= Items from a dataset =
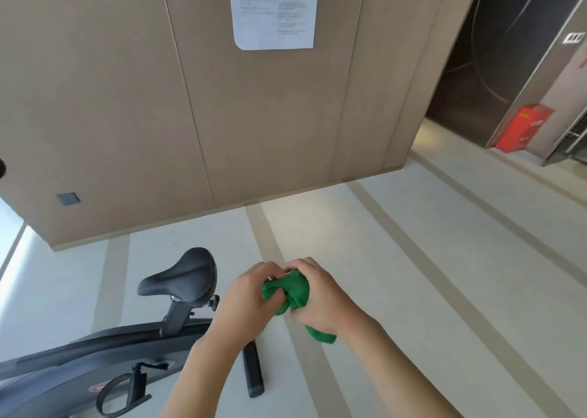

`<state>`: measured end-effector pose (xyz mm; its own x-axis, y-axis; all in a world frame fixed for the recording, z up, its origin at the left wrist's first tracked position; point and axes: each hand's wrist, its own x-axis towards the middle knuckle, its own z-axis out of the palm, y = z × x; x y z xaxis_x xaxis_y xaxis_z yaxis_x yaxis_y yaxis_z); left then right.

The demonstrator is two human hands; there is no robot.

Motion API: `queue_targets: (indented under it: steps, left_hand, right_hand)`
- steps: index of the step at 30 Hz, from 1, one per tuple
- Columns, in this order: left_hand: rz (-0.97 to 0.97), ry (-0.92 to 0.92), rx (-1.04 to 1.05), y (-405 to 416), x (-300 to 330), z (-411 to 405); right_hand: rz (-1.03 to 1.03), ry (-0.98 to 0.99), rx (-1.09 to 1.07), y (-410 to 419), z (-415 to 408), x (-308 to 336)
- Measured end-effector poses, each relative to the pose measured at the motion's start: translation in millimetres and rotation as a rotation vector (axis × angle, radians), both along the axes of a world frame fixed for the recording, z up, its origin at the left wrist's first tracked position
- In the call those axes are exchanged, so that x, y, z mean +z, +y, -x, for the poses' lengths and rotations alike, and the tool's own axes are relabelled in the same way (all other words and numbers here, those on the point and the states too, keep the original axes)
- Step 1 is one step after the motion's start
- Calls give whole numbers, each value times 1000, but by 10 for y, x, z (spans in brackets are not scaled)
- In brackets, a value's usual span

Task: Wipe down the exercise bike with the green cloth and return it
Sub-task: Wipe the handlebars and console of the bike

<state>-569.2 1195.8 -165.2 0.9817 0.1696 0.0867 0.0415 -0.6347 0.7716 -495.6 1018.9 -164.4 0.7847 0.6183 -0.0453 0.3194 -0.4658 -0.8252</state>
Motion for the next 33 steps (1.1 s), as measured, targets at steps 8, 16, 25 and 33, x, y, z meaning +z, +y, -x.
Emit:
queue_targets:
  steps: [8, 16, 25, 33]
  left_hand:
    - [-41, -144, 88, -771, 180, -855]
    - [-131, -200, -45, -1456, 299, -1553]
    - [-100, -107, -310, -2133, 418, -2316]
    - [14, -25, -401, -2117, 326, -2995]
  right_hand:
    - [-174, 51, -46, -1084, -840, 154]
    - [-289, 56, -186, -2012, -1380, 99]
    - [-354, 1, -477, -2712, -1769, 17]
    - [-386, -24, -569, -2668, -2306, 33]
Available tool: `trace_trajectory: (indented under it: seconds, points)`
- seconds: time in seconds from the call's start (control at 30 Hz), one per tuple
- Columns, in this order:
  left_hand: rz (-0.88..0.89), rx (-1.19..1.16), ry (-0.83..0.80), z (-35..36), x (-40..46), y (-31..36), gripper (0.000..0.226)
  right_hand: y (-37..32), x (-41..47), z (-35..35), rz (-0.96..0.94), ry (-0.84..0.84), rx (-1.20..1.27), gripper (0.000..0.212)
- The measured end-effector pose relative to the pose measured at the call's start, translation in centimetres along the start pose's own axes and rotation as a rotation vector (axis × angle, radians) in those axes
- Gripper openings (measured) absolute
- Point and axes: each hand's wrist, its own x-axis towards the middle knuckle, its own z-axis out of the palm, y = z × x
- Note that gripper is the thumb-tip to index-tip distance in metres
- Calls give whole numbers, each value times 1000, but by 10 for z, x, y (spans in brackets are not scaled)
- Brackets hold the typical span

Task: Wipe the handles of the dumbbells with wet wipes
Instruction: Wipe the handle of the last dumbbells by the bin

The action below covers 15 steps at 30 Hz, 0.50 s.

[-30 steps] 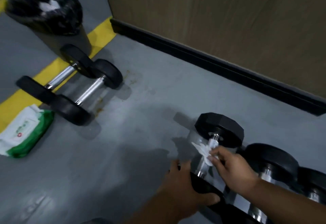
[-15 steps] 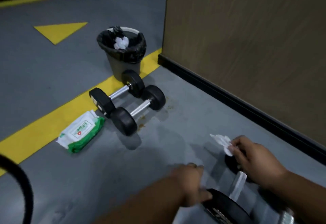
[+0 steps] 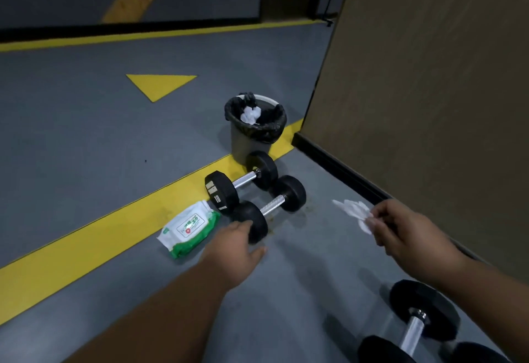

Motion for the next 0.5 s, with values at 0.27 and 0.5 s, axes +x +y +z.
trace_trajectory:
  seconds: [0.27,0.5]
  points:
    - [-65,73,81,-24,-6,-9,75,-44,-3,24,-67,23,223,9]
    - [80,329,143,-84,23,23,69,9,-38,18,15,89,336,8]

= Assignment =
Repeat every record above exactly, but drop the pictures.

= Response box =
`<state>`: measured end-effector pose (xyz mm; its own x-axis, y-axis; all in a world frame fixed for the recording, z up, its origin at the left wrist's first tracked position; point and axes: each hand's wrist, its own x-axis towards the middle knuckle, its own z-axis out of the palm, y = z × x; x y z xaxis_x xaxis_y xaxis_z yaxis_x yaxis_y yaxis_z); left then right.

The demonstrator is two human hands; there is no robot.

Motion API: `queue_targets: (indented under it: steps, left_hand, right_hand)`
- steps: index of the step at 30 Hz, from 1, one per tuple
- Columns, in this order: left_hand: rz (-0.97 to 0.97), ry (-0.92 to 0.92), rx (-1.04 to 1.05), y (-405 to 416), x (-300 to 330), z (-411 to 405); right_hand: rz (-1.03 to 1.03), ry (-0.98 to 0.99), rx (-1.09 to 1.07), y (-410 to 419), z (-415 to 408), x (-308 to 336)
- Measured end-effector poses, each relative to the pose measured at the motion's start: translation in millimetres and rotation as a rotation vector (axis × angle, radians), both along the axes of a world frame fixed for the recording, z up, its origin at the left wrist's first tracked position
- In the call those axes are exchanged, so that x, y, z mean +z, +y, -x, for the poses' lengths and rotations alike, and the tool's own axes are relabelled in the same way (all other words and numbers here, those on the point and the states too, keep the original axes)
- Step 1 is one step after the motion's start
- Calls give whole numbers, each value times 1000, but by 10 for y, x, z (spans in brackets are not scaled)
- In brackets, a value's usual span

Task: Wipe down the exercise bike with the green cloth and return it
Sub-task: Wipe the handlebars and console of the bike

<state>-569.2 1195.8 -165.2 0.9817 0.1696 0.0867 0.0415 -0.6347 0.7716 -495.6 1018.9 -164.4 0.7847 0.6183 -0.0453 0.3194 -0.4658 -0.8252</state>
Motion for the next 33 steps (1.1 s), as measured, targets at steps 8, 16, 25 and 33, x, y, z meaning +z, +y, -x.
Emit:
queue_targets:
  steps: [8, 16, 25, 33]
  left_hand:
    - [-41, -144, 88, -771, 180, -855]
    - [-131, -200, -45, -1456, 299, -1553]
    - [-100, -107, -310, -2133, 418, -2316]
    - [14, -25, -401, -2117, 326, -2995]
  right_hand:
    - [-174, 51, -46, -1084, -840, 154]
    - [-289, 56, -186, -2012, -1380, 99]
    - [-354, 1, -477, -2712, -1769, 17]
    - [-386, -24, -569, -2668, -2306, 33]
Available tool: `trace_trajectory: (indented under it: seconds, points)`
- seconds: time in seconds from the call's start (control at 30 Hz), one per tuple
- Columns, in this order:
  left_hand: rz (-0.88..0.89), rx (-1.19..1.16), ry (-0.83..0.80), z (-35..36), x (-40..46), y (-31..36), gripper (0.000..0.226)
  right_hand: y (-37..32), x (-41..47), z (-35..35), rz (-0.96..0.94), ry (-0.84..0.84), rx (-1.20..1.27), gripper (0.000..0.212)
- The measured end-effector pose relative to the pose measured at the call's start, translation in centimetres along the start pose's own axes and rotation as a rotation vector (axis × angle, radians) in those axes
- Gripper openings (measured) absolute
- Point and axes: each hand's wrist, its own x-axis towards the middle knuckle, its own z-axis out of the palm, y = z × x
- Note that gripper is the thumb-tip to index-tip distance in metres
- Calls give whole numbers, each value times 1000, but by 10 for z, x, y (spans in brackets are not scaled)
- Brackets hold the typical span

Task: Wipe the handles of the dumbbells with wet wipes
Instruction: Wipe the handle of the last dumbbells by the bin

The action below covers 15 steps at 30 Hz, 0.50 s.

[-30 steps] 
[-15 steps] 
[+0 steps] 

Motion for the next 0.5 s, with values at 0.27 and 0.5 s, axes +x +y +z.
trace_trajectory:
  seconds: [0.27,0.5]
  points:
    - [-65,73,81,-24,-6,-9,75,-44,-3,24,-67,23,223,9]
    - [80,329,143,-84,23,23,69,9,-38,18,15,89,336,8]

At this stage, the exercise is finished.